### Work instruction
Only lines with the string "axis" are wanted. Pull them out of the data.
• • •
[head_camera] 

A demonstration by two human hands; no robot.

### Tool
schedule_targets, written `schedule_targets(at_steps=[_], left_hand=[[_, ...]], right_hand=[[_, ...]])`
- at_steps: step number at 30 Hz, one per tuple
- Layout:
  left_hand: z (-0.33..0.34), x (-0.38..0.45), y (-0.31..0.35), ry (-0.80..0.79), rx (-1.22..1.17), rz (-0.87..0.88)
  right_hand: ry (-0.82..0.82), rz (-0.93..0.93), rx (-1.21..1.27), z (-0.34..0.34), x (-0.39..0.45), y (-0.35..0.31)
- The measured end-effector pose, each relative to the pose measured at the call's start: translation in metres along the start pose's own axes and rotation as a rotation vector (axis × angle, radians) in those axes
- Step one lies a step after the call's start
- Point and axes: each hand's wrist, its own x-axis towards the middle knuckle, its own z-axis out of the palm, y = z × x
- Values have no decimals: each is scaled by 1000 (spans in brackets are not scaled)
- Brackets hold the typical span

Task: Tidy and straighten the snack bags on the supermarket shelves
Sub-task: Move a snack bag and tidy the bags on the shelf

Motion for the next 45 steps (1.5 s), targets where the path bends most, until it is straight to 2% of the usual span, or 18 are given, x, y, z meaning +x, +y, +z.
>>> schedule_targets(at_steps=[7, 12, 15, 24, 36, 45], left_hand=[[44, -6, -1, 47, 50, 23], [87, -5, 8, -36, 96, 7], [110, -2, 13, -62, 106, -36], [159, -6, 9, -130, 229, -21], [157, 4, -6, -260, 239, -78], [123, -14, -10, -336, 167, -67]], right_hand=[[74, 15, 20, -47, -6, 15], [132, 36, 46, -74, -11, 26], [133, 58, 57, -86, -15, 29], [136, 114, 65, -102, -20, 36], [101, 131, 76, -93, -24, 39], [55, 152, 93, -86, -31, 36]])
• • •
### Task solution
- The measured end-effector pose, each relative to the pose measured at the call's start: translation in metres along the start pose's own axes and rotation as a rotation vector (axis × angle, radians) in those axes
- Point and axes: each hand's wrist, its own x-axis towards the middle knuckle, its own z-axis out of the palm, y = z × x

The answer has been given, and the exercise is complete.